### EXERCISE DIRECTIONS:
Among the lines below, how many have the word "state"? The reply is that number alone.

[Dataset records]

[Start of Attachment]

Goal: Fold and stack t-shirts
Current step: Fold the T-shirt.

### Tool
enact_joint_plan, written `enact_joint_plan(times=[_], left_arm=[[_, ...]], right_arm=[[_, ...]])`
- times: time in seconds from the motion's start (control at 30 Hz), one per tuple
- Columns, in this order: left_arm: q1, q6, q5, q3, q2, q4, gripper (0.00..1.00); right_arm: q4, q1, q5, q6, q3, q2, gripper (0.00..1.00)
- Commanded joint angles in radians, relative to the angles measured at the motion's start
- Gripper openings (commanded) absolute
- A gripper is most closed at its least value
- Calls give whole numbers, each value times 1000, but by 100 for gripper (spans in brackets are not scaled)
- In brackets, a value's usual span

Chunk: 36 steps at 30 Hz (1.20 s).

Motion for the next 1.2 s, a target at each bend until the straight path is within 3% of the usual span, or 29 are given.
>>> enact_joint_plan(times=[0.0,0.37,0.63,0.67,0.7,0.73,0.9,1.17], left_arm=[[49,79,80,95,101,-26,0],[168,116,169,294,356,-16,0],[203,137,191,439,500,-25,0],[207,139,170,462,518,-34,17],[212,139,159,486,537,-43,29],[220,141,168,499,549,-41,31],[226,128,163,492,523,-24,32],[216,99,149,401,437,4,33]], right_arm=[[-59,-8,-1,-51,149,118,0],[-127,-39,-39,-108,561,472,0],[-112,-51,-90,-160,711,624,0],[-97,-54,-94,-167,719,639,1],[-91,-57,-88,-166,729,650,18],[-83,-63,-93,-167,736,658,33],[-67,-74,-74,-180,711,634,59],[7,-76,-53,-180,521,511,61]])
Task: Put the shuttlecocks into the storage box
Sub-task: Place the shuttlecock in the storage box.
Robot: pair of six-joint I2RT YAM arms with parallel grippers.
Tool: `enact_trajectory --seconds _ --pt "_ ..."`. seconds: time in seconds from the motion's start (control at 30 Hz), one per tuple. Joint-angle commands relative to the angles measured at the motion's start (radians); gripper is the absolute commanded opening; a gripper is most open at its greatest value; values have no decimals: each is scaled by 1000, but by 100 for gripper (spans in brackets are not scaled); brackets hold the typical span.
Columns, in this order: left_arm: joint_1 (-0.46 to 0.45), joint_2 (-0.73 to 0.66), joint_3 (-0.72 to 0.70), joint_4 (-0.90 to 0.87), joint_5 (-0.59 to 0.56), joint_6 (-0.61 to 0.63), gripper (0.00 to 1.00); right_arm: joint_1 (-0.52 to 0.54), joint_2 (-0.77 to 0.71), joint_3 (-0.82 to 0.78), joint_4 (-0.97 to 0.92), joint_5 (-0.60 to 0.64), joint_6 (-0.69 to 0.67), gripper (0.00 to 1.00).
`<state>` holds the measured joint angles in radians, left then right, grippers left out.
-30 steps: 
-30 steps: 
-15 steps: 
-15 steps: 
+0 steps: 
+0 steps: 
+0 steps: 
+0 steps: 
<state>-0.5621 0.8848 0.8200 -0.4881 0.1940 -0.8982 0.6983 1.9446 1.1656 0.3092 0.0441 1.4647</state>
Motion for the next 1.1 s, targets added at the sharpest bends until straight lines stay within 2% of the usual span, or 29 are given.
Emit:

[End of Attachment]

### ANSWER FOR THE TASK:
2